Как хочется быть похожей на Агешу!
— Если б моя невестка была похожа на вас, я не беспокоилась бы о Павлуше.
— Анна Григорьевна! Вы не знаете… Я… Вы просто не знаете!
— А вдруг да знаю?
— А дождь-то прошел. Олег пишет — у них солнечно. Я телеграмму им послала. Какой огромный день?.. Минуту еще, Константин Палыч! Взглянуть напоследок. Наши окна — наша аудитория. Зал почти во весь этаж! На балконе солнце, какое в весеннюю сессию… Ох, как вспомнишь! На самом первом уроке — вас не было еще — Анна Григорьевна спросила: как выглядит институт? Что плели! Сколько ступенек не знали, дураки. А сейчас… Хватит, не могу, пойдемте! — Алена закрыла глаза, взяла Рудного за локоть и потащила по знакомой-знакомой дороге. — Огромный какой день!
— День войдет в историю. Наука сейчас в периоде гигантского скачка. Интересного впереди уймища!
Алена вздохнула громко.
— Почему нельзя сказать так об искусстве?
— Слушайте, я оптимист. Жду Ренессанса. Не завтра, но скоро. Слушайте, человек — жизнь человеческого духа — самое сложное и недоступное. И меняется окаянный этот дух каждый день. В печенках-селезенках еще конца не видно открытиям, а чувства, мысли?
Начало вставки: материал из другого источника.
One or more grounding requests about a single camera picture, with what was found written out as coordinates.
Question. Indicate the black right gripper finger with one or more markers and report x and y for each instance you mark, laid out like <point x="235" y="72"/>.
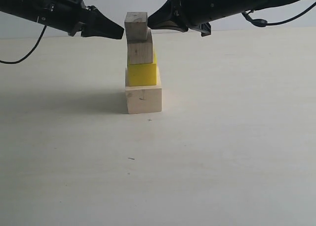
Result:
<point x="167" y="18"/>

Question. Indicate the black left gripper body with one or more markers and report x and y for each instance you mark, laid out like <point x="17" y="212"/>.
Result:
<point x="70" y="16"/>

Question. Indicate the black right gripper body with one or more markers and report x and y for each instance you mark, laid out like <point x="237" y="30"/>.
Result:
<point x="196" y="14"/>

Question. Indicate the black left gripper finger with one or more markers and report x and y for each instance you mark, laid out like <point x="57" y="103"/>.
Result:
<point x="98" y="25"/>

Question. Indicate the small wooden cube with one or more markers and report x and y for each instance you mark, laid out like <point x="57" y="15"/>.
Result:
<point x="136" y="26"/>

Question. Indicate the medium wooden cube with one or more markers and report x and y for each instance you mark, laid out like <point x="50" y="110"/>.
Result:
<point x="141" y="52"/>

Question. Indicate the yellow cube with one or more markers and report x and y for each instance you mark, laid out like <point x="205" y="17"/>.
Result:
<point x="144" y="74"/>

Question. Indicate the large wooden cube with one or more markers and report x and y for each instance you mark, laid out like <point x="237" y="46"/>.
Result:
<point x="143" y="99"/>

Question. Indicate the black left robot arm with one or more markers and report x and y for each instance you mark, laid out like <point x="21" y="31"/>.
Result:
<point x="19" y="8"/>

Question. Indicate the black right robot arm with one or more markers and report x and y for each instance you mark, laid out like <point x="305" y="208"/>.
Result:
<point x="226" y="8"/>
На кусочки не разрежешь, меченые атомы не запустишь, в микроскоп не рассмотришь. А наша злополучная надстройка в период культа оторвалась, отстала от человека. Психология же считалась не наукой. Забыли, черт подери, что все существует на грешной земле только для человека, во имя человека. А без человека вправду можно провозгласить искусство для искусства, науку для науки и тэ дэ и тэ пэ. Бред! И еще, знаете, в любом деле разоблачить нечестность и бездарность легче, чем в нашем. Ни химический анализ, ни арифметика, ни кибернетика не берет.
— Так что же нам?
— По крайней мере десятилетка воспитания. Неотступного. Терпеливого. Сколько наломано дров! Зубрят Станиславского, мать честная! Цитируют на каждом шагу. Самое прекрасное и верное — в руках бесталанных начетчиков, спекулянтов, всяких Недовых становится тупым и безобразным. «Кадры решают все», — вы помните эту формулировку? «Кадры», а не люди — чуете?
— Кадры. — Алена усмехнулась. — В Москве на улице к нам с Глашей пристали пьяноватые парни. Потом один с убийственным презрением крикнул: «Не те кадры!»
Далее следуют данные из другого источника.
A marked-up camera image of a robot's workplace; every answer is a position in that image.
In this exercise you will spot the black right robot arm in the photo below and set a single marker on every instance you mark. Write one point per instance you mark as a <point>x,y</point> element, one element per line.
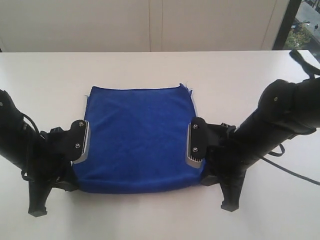
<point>285,110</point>

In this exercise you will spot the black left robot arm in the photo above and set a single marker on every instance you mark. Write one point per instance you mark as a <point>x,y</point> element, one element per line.
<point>14,126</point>

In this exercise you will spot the blue towel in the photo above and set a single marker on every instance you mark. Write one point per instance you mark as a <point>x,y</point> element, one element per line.
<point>138,140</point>

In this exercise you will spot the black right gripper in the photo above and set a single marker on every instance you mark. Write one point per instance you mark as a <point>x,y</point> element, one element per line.
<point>230,152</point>

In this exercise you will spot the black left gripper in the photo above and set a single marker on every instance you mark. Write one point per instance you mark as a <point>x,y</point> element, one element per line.
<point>45,167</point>

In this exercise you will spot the black window frame post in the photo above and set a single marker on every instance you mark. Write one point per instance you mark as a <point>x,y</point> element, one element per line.
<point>285,27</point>

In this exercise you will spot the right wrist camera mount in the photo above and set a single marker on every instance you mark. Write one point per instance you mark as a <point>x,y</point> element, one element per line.
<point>197,142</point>

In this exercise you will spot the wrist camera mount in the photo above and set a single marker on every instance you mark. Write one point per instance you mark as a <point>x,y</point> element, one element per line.
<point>76,141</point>
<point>197,142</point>

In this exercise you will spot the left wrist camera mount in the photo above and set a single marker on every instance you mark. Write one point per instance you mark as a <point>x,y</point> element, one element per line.
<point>76,141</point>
Сырой воздух с привкусом бензина и гари увезти бы с собой на Сахалин. И серое небо с чуть видными звездами, тусклый блеск воды у моста, сады…
— Как вам новый наш курс?
— Ой, смешные! Так на нас похожи. Только нас было всего шестнадцать, а их двадцать четыре. Та девонька — первая делала этюд — точь-в-точь Женька наш. А этот скептик вроде Джека… А кругломордик с косой — судорожно гордая дура, как я…
— Дарование не то. Ваш курс вообще «созвездие талантов», — говорили завистники. А поначалу курсы кажутся похожими.
— Если б снова начать! Разве так бы училась?